WHAT YOU WILL DO: The answer is the number of lines in the data that contain the word "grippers"; give it alone.

PROVIDED MATERIAL:
##########

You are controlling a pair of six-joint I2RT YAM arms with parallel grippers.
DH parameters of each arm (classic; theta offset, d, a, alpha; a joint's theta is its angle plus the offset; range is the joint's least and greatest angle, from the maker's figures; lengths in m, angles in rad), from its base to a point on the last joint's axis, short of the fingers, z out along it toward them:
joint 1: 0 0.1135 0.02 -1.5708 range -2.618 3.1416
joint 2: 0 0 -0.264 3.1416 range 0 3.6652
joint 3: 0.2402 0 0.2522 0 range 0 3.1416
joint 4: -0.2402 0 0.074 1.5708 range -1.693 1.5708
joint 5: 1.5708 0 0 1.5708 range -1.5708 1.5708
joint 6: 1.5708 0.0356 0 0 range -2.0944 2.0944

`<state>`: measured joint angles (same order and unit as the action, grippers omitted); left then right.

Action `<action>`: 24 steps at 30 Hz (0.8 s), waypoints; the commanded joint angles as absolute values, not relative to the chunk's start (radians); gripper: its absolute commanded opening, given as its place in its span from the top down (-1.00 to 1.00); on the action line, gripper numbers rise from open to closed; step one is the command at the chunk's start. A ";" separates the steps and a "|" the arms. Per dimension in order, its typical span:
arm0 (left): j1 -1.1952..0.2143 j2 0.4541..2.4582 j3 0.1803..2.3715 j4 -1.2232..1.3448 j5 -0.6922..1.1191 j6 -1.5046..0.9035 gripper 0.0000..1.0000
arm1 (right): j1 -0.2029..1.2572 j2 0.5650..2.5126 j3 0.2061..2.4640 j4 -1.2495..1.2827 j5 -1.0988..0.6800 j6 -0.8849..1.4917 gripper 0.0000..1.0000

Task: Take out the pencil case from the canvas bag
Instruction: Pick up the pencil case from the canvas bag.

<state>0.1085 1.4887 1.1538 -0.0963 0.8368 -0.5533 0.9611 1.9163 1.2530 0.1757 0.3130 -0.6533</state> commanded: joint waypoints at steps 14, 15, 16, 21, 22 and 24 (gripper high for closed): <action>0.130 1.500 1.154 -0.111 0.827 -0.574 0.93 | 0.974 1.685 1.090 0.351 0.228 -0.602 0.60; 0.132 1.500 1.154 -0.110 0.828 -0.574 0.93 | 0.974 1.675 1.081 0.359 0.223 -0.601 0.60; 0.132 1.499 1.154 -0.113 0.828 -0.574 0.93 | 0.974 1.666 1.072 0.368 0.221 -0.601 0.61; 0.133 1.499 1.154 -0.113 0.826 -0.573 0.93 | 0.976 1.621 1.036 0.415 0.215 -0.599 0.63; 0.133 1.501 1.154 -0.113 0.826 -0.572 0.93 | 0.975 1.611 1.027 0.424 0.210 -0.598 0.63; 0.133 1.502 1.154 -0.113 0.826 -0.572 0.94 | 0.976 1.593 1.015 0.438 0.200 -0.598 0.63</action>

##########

ANSWER BOX: 2